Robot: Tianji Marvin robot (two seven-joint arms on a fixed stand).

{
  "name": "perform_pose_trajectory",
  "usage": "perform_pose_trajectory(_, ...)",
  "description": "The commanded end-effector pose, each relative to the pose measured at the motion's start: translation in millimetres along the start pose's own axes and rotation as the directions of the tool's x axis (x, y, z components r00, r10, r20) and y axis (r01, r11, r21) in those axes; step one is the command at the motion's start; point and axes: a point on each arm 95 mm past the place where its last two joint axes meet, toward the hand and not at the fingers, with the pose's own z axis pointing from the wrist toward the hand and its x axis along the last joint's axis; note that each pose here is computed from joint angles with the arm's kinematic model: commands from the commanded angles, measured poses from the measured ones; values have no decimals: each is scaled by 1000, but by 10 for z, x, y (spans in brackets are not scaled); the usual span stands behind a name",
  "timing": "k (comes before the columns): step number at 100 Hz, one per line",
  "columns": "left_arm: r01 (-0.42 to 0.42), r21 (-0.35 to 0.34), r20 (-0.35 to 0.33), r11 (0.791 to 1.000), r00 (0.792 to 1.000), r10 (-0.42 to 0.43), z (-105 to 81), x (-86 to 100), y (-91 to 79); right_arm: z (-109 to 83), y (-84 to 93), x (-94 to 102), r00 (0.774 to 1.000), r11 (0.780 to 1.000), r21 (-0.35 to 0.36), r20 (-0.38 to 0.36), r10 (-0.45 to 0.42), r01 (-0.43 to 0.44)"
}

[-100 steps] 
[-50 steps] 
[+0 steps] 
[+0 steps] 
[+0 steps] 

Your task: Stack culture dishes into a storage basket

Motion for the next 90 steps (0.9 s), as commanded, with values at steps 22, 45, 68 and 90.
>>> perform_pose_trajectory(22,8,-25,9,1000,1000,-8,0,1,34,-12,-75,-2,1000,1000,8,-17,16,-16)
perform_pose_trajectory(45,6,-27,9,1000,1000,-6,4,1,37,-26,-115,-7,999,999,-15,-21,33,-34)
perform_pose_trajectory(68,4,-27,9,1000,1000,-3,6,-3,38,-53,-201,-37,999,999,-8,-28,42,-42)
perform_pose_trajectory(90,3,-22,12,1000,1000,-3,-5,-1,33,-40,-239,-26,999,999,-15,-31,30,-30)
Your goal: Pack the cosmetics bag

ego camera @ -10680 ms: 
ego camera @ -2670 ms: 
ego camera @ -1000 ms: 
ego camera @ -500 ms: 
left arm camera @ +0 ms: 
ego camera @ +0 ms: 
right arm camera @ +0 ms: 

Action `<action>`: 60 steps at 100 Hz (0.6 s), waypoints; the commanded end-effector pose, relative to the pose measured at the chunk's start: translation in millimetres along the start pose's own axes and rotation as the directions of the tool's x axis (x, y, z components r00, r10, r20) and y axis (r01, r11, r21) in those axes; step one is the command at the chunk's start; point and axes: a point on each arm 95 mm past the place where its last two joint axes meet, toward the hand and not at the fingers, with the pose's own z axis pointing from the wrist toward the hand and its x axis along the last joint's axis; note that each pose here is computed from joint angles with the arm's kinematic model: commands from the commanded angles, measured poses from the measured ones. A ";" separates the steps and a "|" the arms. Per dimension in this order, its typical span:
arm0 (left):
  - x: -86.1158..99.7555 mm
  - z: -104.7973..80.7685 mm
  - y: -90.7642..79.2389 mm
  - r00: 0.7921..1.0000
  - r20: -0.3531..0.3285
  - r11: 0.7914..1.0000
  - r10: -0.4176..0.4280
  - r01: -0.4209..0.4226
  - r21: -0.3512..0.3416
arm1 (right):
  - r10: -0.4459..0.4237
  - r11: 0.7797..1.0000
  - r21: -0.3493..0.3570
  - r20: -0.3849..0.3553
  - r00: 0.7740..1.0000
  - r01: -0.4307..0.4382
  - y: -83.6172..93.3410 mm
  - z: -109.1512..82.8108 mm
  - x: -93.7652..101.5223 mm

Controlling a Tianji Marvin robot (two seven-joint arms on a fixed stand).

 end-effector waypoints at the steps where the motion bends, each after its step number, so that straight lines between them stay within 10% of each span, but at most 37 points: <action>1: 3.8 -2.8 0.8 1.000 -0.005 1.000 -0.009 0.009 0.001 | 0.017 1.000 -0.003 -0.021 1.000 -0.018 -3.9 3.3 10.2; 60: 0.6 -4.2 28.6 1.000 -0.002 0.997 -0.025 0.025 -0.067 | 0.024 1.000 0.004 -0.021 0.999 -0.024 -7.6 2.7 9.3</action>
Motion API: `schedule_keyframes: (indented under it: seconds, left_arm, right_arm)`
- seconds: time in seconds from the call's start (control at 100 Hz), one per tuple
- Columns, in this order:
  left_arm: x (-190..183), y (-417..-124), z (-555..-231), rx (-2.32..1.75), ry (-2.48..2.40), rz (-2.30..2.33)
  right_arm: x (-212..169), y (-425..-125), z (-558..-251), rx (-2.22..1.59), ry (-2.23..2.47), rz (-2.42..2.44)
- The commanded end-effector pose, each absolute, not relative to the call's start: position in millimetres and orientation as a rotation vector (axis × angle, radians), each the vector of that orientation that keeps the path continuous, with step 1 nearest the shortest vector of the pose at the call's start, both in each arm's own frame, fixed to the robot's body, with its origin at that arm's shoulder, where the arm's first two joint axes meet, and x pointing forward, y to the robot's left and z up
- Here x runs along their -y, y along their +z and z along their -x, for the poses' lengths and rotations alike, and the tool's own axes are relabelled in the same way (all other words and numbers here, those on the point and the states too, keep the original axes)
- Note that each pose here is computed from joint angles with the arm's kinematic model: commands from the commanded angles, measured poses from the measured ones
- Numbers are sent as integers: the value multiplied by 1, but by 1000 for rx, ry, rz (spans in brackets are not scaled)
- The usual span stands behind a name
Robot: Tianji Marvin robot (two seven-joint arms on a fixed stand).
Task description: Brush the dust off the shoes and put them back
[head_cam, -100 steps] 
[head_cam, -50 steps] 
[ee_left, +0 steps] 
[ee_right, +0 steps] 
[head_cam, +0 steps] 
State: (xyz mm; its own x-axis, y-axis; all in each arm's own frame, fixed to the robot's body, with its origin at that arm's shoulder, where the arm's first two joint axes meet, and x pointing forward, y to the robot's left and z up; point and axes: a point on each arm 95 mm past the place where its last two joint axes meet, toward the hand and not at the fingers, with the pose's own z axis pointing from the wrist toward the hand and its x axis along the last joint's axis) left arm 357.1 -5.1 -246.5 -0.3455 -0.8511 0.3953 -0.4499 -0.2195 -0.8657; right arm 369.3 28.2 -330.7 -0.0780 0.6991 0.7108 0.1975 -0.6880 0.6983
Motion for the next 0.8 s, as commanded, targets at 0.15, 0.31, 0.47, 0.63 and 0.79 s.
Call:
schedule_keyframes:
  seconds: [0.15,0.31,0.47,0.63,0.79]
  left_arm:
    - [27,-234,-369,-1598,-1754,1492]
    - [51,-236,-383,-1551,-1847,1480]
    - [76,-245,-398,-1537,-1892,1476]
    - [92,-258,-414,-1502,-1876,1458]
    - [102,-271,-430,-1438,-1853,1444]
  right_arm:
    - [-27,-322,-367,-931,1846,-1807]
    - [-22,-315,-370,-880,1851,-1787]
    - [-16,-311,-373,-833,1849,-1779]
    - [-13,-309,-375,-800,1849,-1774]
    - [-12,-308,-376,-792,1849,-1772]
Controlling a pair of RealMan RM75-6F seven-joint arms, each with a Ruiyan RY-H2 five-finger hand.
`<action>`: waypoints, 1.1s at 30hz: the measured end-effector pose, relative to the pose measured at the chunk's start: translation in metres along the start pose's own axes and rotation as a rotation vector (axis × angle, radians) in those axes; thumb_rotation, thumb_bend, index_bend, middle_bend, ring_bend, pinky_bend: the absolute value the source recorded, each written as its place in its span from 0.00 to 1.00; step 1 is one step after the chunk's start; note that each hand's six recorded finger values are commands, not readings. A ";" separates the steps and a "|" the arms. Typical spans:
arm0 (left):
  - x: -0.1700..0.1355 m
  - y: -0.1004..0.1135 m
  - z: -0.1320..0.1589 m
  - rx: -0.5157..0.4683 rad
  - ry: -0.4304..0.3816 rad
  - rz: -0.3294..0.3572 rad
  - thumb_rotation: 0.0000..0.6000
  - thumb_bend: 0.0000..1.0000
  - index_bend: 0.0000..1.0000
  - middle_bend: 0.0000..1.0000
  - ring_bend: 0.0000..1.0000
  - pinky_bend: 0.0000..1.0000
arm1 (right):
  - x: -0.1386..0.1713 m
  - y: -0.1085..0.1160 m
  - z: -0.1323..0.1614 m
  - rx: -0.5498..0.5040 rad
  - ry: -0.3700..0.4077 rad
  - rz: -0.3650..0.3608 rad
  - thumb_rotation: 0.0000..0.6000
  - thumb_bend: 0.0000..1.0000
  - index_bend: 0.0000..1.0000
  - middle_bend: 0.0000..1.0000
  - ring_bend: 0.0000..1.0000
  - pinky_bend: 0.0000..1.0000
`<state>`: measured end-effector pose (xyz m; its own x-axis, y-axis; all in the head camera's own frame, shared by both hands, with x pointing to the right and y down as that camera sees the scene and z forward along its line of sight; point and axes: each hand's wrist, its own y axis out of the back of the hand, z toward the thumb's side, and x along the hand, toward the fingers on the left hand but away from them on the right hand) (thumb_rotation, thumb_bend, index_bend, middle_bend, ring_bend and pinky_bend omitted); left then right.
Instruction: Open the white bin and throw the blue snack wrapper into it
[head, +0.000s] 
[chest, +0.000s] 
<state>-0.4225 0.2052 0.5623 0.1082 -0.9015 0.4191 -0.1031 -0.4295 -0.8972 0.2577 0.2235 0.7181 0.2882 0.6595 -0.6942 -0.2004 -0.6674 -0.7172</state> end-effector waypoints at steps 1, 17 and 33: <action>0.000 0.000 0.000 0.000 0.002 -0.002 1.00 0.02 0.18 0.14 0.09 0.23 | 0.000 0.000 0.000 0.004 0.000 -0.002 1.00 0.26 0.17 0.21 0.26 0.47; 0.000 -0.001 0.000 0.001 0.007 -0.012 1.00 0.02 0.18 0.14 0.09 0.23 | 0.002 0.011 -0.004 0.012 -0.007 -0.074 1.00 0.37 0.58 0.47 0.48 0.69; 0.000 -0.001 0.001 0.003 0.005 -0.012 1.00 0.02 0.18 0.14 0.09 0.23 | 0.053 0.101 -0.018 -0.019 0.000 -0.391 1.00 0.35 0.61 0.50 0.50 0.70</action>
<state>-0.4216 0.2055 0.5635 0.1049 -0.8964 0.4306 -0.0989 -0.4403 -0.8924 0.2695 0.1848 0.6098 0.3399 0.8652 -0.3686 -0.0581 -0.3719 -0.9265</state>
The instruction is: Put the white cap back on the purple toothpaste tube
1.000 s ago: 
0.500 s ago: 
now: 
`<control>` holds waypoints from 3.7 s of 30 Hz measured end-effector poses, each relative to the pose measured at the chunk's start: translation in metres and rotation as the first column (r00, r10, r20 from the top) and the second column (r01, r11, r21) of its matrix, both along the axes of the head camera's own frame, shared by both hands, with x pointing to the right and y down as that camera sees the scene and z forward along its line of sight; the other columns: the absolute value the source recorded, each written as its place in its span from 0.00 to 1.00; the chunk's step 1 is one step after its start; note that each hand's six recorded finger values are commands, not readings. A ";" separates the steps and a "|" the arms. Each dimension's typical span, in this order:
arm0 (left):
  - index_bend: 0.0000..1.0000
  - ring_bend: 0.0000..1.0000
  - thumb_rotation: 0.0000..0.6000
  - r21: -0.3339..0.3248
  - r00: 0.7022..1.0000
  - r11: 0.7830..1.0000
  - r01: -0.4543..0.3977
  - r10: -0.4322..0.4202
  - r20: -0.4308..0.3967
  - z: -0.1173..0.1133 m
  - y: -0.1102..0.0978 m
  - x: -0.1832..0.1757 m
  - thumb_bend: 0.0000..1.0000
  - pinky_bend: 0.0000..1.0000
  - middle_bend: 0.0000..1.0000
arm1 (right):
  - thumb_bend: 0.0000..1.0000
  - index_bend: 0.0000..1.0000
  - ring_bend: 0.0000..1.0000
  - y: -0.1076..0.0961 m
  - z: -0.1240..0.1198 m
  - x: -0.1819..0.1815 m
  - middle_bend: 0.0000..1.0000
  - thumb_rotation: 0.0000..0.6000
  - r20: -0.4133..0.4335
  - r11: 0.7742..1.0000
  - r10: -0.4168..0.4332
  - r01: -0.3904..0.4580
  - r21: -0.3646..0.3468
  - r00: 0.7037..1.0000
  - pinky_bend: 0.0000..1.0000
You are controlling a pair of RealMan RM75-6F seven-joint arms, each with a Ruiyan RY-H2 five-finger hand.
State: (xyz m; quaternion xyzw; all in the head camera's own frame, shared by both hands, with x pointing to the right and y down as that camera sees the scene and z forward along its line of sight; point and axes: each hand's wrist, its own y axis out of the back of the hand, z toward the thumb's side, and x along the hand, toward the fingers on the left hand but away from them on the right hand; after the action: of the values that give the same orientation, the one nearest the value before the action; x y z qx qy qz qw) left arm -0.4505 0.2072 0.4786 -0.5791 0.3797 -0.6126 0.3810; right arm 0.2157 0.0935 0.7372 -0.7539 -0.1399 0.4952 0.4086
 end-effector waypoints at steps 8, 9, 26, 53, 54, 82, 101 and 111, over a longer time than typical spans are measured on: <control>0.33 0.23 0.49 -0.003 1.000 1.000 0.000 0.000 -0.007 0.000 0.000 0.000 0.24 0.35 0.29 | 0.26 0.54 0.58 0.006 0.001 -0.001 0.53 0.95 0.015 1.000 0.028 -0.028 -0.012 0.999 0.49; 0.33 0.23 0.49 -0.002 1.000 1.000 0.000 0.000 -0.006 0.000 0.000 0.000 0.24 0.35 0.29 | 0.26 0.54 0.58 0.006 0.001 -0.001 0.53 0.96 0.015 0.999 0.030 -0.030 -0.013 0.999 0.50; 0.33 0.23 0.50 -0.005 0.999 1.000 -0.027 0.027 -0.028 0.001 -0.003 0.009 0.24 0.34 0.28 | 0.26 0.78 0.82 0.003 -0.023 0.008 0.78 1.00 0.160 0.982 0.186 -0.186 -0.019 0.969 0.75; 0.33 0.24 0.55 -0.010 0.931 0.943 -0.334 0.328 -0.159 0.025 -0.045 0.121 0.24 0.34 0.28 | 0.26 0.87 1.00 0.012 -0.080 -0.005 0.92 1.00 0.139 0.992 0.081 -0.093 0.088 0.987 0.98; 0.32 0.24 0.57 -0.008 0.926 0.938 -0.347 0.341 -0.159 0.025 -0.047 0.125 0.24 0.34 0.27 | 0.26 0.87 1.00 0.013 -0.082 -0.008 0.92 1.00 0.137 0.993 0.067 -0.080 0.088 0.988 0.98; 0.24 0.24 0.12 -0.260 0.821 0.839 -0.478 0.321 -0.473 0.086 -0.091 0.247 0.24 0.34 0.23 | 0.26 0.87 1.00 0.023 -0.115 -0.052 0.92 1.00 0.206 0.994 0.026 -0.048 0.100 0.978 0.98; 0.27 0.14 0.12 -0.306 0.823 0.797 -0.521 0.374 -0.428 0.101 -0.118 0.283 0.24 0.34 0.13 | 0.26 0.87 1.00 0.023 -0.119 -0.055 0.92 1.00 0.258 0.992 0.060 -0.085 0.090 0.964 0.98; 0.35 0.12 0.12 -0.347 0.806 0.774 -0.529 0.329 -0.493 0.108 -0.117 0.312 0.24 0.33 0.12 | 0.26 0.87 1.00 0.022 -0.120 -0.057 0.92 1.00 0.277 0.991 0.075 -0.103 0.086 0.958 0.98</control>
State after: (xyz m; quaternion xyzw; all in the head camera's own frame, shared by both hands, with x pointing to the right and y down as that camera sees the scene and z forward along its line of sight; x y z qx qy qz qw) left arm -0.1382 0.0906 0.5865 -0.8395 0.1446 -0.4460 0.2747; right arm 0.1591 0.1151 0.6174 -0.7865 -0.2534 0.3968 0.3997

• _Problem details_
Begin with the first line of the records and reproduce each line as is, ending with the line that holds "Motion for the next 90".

• _Answer box_
Robot: Tianji Marvin robot (two seven-joint arms on a fixed stand).

{
  "name": "perform_pose_trajectory",
  "usage": "perform_pose_trajectory(_, ...)",
  "description": "The commanded end-effector pose, each relative to the pose measured at the motion's start: translation in millimetres along the start pose's own axes and rotation as the directions of the tool's x axis (x, y, z components r00, r10, r20) and y axis (r01, r11, r21) in those axes; step one is the command at the motion's start; point and axes: a point on each arm 95 mm past the place where its last two joint axes meet, toward the hand and not at the fingers, with the pose's own z axis pointing from the wrist toward the hand and its x axis along the last joint's axis; note that each pose here is computed from joint angles with the arm's kinematic model: commands from the commanded angles, measured poses from the measured ones; values have no decimals: each is scaled by 1000, but by 10 for z, x, y (spans in brackets are not scaled); the usual span stands behind a name",
  "timing": "k (comes before the columns): step number at 100 Hz, one per line",
  "columns": "left_arm: r01 (-0.42 to 0.42), r21 (-0.35 to 0.34), r20 (-0.35 to 0.33), r11 (0.791 to 1.000), r00 (0.792 to 1.000), r10 (-0.42 to 0.43), z (-105 to 81), x (-86 to 100), y (-91 to 79); right_arm: z (-109 to 83), y (-84 to 93), x (-94 to 102), r00 (0.774 to 1.000), r11 (0.780 to 1.000), r21 (-0.35 to 0.36), r20 (-0.38 to 0.36), r10 (-0.45 to 0.42), r01 (-0.43 to 0.44)"
}

[-100 steps] 
[-50 steps] 
[+0 steps] 
[+0 steps] 
[+0 steps] 

Your task: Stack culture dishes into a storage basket

Motion for the next 90 steps (0.9 s), as commanded, with values at steps 22, 45, 68 and 90.

No further output remains for this exercise.